● WHAT IS EXPECTED:
Transcribe the listing exactly; drop the images.

● DATA EXCERPT:
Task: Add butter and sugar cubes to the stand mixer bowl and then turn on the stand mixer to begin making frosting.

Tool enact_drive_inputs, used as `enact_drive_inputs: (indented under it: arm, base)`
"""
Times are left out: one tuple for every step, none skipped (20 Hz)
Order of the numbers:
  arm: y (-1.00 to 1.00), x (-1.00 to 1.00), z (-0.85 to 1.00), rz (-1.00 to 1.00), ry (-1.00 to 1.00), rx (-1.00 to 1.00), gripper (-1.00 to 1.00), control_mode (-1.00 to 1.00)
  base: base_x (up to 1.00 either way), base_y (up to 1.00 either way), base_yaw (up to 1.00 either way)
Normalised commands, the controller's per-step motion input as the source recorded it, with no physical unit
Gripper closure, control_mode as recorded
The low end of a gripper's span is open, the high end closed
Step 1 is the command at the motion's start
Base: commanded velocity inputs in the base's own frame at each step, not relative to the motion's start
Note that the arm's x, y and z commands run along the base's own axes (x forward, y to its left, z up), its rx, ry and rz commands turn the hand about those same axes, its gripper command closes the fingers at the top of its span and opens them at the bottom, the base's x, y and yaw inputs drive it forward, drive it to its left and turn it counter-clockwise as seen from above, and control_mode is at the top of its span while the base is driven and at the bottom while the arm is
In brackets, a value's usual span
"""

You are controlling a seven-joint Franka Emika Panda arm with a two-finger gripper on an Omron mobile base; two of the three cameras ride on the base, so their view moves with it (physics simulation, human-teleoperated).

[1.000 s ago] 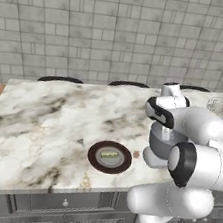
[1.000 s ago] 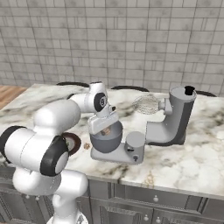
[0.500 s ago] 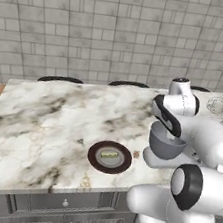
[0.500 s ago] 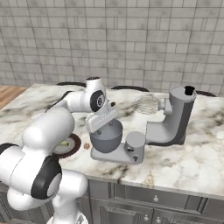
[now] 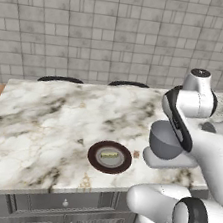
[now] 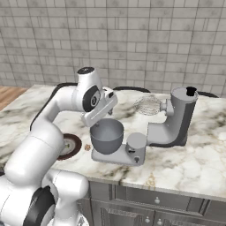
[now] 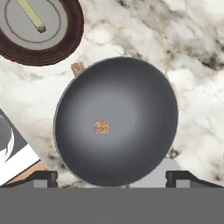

● TASK RESULT:
Task: Add butter and sugar cubes to the stand mixer bowl and then turn on the stand mixer to begin making frosting.

Tool enact_drive_inputs, used as `enact_drive_inputs: (indented under it: arm, base)`
"""
Times are left out: one tuple for every step, none skipped (20 Hz)
Order of the numbers:
  arm: y (-1.00 to 1.00), x (-1.00 to 1.00), z (-0.85 to 1.00), rz (-1.00 to 1.00), ry (-1.00 to 1.00), rx (-1.00 to 1.00), gripper (-1.00 to 1.00), control_mode (-1.00 to 1.00)
  base: base_x (up to 1.00 either way), base_y (up to 1.00 either way), base_yaw (up to 1.00 either way)
Normalised commands, the controller's per-step motion input as the source recorded it, with no physical unit
Gripper closure, control_mode as recorded
The low end of a gripper's span is open, the high end closed
Step 1 is the command at the motion's start
Base: commanded velocity inputs in the base's own frame at each step, not relative to the motion's start
Note that the arm's x, y and z commands run along the base's own axes (x forward, y to its left, z up), its rx, ry and rz commands turn the hand about those same axes, its gripper command closes the fingers at the top of its span and opens them at the bottom, the base's x, y and yaw inputs drive it forward, drive it to its left and turn it counter-clockwise as seen from above, and control_mode is at the top of its span while the base is driven and at the bottom while the arm is
In brackets, a value's usual span
"""

You are controlling a seven-joint Franka Emika Panda arm with a two-finger gripper on an Omron mobile base; two of the three cameras ride on the base, so their view moves with it (physics simulation, human-teleoperated).

[1.000 s ago] 
[1.000 s ago] 
[0.500 s ago] 
[0.500 s ago] 
[now] 
[now] 
[now] 

The generated output is now complete.